A government decision to lift the cap on the development of superstores in the Irish Republic has provoked angry protests from independent retailers and business groups.
The change in the planning guidelines, taking effect from next month, will apply only to stores selling durable goods and not to food outlets.
But groups such as RGDATA, the independent grocers’ body, warn it is establishing a bad precedent that could lead to further changes later on.
Already, state body the Competition Authority has called for the new rules to be applied to grocery, arguing such a change would reduce prices and offer greater choice.
Authority chairman John Fingleton claimed the sector “is insulated from full competition and new entrants, which undoubtedly contributes to higher inflation”. A 6,000 sq m
cap on retail warehouses has operated in the Republic since 2001. Under the amended guidelines announced by environment minister Dick Roche, this restriction will no longer apply in Dublin and nine provincial centres, including Cork, Galway, Limerick, Sligo and Waterford.
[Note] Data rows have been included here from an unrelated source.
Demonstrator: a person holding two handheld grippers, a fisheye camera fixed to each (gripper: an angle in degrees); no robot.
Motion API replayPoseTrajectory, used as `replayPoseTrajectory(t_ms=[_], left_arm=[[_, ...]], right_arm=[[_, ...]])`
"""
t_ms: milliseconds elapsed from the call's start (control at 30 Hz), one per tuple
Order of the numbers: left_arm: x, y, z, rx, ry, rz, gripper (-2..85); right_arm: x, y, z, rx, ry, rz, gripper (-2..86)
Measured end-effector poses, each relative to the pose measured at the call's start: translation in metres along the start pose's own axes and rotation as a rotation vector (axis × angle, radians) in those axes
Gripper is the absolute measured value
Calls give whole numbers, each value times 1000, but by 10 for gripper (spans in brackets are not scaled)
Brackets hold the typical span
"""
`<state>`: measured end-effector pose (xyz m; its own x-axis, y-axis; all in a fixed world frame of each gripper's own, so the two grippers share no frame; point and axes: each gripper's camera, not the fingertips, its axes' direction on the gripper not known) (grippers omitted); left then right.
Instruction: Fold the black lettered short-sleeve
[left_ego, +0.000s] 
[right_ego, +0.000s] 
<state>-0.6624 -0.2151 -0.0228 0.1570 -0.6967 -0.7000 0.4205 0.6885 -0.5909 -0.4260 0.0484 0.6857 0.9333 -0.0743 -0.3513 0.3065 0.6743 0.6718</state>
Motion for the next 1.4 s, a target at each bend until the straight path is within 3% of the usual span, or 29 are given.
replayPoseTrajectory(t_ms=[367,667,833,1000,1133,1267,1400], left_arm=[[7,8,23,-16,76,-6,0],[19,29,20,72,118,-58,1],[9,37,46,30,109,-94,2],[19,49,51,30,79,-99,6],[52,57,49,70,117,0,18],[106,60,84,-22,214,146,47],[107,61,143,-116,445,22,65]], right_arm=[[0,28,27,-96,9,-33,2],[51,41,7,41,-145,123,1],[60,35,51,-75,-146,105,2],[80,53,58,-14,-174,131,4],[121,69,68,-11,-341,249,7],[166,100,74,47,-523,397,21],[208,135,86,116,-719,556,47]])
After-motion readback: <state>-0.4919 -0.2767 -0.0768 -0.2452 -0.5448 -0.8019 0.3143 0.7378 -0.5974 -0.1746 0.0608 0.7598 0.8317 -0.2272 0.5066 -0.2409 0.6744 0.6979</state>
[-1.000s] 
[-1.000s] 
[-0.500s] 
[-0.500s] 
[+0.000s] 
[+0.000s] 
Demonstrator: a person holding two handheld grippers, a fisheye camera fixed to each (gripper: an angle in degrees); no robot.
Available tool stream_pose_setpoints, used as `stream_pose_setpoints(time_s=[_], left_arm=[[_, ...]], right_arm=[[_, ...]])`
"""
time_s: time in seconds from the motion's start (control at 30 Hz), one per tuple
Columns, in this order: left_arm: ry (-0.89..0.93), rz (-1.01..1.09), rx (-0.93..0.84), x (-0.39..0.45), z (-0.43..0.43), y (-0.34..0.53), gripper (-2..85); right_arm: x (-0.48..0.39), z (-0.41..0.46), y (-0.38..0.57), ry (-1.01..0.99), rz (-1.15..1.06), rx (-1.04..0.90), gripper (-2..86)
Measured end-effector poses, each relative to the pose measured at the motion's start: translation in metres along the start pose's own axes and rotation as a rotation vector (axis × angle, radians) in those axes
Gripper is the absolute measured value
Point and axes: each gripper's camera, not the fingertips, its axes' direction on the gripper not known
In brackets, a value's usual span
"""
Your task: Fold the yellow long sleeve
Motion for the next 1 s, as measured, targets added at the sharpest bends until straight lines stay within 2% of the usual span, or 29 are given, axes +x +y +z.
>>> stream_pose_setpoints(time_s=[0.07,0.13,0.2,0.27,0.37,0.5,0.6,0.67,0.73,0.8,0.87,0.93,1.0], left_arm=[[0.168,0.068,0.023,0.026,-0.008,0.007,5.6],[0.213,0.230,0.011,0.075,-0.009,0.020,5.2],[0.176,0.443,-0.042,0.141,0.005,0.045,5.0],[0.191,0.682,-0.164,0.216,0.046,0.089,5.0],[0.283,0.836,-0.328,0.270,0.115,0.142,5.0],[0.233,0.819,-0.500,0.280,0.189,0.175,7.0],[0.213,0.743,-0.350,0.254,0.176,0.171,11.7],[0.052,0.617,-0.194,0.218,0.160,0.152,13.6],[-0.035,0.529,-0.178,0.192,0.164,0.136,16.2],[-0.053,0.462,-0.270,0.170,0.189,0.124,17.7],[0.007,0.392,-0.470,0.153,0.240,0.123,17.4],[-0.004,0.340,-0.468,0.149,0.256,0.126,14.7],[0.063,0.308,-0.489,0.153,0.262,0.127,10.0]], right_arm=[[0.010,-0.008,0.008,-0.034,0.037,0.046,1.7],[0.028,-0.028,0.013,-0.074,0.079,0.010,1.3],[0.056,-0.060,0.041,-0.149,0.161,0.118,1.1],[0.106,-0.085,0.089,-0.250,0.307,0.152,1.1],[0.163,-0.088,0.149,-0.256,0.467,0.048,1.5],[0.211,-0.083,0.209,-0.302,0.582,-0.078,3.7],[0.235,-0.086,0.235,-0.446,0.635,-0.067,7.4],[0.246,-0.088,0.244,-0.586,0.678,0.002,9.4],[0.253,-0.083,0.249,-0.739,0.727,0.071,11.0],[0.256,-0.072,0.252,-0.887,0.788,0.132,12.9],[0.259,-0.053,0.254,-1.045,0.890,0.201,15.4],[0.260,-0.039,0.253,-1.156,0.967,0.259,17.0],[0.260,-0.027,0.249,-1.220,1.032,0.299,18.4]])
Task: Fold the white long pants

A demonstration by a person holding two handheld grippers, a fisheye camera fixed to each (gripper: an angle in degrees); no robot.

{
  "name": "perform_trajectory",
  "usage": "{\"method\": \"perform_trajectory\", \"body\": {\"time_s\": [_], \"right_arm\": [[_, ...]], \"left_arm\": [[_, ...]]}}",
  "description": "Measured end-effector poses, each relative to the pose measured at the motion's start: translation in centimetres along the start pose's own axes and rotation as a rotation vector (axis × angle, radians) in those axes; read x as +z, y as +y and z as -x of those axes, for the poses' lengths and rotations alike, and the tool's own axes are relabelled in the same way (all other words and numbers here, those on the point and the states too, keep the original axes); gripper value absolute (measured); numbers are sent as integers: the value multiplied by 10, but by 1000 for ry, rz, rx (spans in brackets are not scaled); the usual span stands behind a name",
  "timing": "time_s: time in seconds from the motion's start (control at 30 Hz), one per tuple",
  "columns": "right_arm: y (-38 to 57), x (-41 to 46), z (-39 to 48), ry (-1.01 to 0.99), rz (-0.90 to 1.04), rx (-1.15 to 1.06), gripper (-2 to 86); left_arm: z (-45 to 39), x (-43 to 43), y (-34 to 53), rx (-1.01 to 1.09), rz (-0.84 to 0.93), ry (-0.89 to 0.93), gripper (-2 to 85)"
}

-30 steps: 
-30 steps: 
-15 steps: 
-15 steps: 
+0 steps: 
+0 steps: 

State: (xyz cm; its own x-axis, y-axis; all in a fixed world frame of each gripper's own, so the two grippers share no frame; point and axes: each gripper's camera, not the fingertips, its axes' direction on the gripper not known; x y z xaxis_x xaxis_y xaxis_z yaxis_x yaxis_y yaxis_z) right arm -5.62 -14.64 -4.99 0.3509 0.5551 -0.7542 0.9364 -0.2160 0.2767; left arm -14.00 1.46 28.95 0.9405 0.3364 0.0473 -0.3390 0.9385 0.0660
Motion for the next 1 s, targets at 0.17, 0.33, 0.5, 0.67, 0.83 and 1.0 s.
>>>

Initially, the planning change is intended to facilitate Ikea, the Swedish furniture giant, which wants to open a €100m superstore on a 100-acre site in the Dublin suburb of Ballymun.
But other megastores are likely to follow in its wake, with Costco among those that have made submissions to the government in a bid to have the guidelines revised.
In its protest, the business group Irish Small and Medium Enterprises (ISME) described Ikea as “Viking marauders” and claimed the lifting of the cap was a direct attack on small indigenous retailers and suppliers, which would lead to job losses.
RGDATA’s director general Tara Buckley said the government’s decision was “a cause of serious concern” for retailers.
“It shows the government is prepared to amend the retail planning guidelines to suit the demands of large multinationals, and that sets a very bad precedent.”